Underlay

The Underlay is a global, distributed graph of public knowledge. Initial hosts will include universities and individuals, such that no single group controls the content. This is an attempt to replicate the richness of private knowledge graphs in a public, decentralized manner.

Rationale

While knowledge production is accelerating, systems for sharing and assessing knowledge are falling behind¹. Powerful collections of machine-readable knowledge are growing in importance each year, but most are privately owned (e.g., Scopus, Google’s Knowledge Graph, Wolfram Alpha). The Underlay aims to secure such a collection as a public resource. It also gives chains of provenance a central place in its data model, to help tease out bias or error that can appear at different layers of assumption, synthesis, and evaluation.

Description

The Underlay aggregates statements and reported observations, along with citations of who made and who published them. For example, it would not contain the bare assertion that "Sudan’s population was 39M in 2008", but rather that "Sudan’s population was 'provisionally' 39M in 2008, according to the UN’s statistics division in 2011², referencing Sudan’s national census, as reported by its Central Bureau of Statistics, and as contested by the Southern People's Liberation Movement.³" It would also include estimates from different sources and years. This information, stored in a language-independent and machine-readable form, represents relationships between these entities: Sudan, the UN, the Sudanese statistics bureau, the liberation movement, Sudan’s population and census, and the relevant publication dates. The Underlay will also store information about how these statements were recorded.

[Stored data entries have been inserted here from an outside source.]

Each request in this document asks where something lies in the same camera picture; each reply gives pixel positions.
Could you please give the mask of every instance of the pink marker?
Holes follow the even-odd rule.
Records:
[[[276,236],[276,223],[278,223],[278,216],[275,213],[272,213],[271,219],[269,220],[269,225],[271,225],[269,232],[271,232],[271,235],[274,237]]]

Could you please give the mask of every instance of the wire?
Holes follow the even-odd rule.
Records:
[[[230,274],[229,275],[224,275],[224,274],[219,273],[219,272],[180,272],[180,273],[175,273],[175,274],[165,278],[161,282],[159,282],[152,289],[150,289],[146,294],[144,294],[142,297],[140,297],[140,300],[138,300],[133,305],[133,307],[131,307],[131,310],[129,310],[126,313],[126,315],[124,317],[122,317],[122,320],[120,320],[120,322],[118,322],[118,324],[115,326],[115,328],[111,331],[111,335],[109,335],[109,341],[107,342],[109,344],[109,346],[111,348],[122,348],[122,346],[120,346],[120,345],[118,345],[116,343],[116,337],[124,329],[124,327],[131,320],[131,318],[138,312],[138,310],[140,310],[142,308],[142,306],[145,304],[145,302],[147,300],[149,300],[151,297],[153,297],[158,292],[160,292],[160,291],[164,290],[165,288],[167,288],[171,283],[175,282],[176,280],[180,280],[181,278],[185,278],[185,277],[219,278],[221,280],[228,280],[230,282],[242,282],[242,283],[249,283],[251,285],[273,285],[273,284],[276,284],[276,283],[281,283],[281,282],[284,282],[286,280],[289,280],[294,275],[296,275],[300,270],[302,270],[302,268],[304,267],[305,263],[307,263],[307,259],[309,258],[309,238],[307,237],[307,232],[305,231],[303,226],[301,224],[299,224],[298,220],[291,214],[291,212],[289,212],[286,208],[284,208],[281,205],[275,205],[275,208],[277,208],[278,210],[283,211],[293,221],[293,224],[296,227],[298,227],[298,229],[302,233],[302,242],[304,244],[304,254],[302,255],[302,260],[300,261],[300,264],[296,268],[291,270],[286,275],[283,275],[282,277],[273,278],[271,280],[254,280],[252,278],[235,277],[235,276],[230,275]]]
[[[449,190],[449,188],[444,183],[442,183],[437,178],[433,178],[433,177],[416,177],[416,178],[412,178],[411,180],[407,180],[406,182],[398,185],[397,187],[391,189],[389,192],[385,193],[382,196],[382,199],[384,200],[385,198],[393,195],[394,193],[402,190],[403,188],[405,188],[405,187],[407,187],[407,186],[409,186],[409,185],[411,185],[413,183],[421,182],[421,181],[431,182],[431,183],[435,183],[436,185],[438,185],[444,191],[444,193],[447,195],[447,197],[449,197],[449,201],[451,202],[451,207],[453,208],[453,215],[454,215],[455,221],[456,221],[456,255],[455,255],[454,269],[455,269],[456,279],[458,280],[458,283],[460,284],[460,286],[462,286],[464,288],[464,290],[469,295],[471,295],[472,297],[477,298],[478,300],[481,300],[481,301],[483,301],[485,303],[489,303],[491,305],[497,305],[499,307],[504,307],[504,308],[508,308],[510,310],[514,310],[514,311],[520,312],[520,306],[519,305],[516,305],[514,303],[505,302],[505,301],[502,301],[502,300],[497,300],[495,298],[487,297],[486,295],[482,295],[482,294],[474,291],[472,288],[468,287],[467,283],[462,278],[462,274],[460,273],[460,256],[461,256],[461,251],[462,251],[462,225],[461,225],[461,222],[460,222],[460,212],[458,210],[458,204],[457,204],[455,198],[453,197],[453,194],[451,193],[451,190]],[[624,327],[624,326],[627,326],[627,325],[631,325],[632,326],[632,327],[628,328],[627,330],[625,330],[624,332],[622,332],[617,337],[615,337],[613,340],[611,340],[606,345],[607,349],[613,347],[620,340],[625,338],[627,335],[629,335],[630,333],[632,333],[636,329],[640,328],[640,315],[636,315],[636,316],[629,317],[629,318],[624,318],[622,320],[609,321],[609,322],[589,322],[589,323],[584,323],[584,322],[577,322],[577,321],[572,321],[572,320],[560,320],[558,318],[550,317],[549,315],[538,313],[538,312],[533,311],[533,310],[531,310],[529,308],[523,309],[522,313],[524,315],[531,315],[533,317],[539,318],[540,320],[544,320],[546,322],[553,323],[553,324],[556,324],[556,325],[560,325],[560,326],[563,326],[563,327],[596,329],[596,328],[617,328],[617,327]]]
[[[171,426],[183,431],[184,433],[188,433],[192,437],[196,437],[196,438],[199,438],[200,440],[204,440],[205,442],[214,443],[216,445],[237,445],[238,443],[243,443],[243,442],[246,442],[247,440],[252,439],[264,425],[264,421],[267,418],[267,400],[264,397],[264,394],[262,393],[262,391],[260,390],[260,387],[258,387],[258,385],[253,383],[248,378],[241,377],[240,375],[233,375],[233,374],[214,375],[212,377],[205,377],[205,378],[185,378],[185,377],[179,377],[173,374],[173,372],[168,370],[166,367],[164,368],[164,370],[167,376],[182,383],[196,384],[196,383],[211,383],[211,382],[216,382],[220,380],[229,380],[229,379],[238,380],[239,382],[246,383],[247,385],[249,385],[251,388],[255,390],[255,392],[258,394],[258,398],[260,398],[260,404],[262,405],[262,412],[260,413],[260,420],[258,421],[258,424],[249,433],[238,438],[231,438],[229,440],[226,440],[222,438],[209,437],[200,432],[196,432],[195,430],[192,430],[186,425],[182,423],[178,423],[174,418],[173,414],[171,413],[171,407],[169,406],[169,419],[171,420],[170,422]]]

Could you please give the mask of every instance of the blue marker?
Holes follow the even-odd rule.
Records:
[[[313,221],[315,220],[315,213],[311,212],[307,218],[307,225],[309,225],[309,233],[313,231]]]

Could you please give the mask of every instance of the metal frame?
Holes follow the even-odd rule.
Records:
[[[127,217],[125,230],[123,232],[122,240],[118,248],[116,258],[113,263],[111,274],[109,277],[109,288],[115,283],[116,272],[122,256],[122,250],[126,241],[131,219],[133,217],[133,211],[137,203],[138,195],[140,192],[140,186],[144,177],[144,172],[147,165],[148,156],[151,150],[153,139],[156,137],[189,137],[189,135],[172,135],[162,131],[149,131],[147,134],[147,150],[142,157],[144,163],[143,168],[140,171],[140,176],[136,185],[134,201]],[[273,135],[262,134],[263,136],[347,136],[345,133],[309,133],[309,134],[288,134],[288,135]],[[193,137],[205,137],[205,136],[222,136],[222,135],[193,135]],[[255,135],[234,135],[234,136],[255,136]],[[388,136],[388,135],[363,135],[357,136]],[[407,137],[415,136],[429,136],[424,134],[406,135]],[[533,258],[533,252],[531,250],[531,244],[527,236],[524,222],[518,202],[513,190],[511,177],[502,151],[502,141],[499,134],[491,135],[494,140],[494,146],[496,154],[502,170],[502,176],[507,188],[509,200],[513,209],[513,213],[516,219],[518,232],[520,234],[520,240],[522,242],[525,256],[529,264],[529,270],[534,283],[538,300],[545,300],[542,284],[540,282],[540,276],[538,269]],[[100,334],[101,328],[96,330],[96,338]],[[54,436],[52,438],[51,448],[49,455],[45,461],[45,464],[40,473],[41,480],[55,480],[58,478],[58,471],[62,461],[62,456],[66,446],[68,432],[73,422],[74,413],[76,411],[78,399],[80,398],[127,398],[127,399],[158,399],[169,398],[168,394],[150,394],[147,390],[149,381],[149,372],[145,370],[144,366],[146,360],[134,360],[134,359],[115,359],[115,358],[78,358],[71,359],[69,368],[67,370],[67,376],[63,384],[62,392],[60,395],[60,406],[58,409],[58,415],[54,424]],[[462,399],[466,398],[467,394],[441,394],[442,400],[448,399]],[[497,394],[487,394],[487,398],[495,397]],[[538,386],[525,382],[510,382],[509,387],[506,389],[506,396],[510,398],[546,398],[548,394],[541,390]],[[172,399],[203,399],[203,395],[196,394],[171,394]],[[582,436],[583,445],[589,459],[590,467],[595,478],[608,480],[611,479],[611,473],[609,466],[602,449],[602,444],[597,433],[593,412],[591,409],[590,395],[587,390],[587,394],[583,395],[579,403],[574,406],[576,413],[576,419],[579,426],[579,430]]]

While much knowledge is uncontested, the Underlay stores contested or contradictory statements, along with detailed context and chains of provenance. Evaluations of fidelity or accuracy can make use of this information, and can themselves be stored in other layers. The focus on provenance and iteration supports refinement, revision, and replication of observations. The structured granularity enables alignment of unrelated datasets, bulk analysis, and machine learning.

Objective

The Underlay team is developing the protocols, first instances, and elements of this knowledge graph. Information will be added at first by building focused, interpretive overlays -- knowledge curated for a particular audience. Overlays could for instance be journals, maps, or timelines, incorporating many sources of more granular information into a single lens⁴.

At first, every full node will maintain a copy of the Underlay, with copies stored on distributed filesystems. We are seeking partners and funders to help support the initial stage of this work, and plan to form a small foundation to oversee governance and protocol maintenance.

Phase 1

A proof-of-concept with two different communities of active users, supporting overlays for technical papers building on past research: a prior-art archive and a repository of academic papers⁵. We are recruiting companies and universities to contribute collections for this work. We will work with other protocol layers to define the initial federation model, and decentralize the underlay with IPFS. Developing as part of MIT's new Knowledge Futures Group (2018)

Phase 2

A network of Underlay nodes at different institutions, demonstrating local vs global updating. An initial pipeline for extracting structured knowledge and sources from documents to populate lower layers. Tools to sync with existing structured repositories such as Wikidata, DBpedia, Freebase, and SHARE. And tools to visualize what is in the Underlay and how it is used.

Join us

[1] The prevalence of false beliefs, incomplete information, distrust in science and journalism, misinformation campaigns and deliberate fraud, all point to breakdowns in these systems.

[2] https://unstats.un.org/unsd/demographic-social/products/vitstats/sets/Series_A_2011.pdf

[3] https://www.news24.com/World/News/Discontent-over-Sudan-census-20090521

[4] E.g., experimental data, reference works, building locations, satellite imagery, business reviews, historical.

[5] Currently including all of Cisco’s prior art.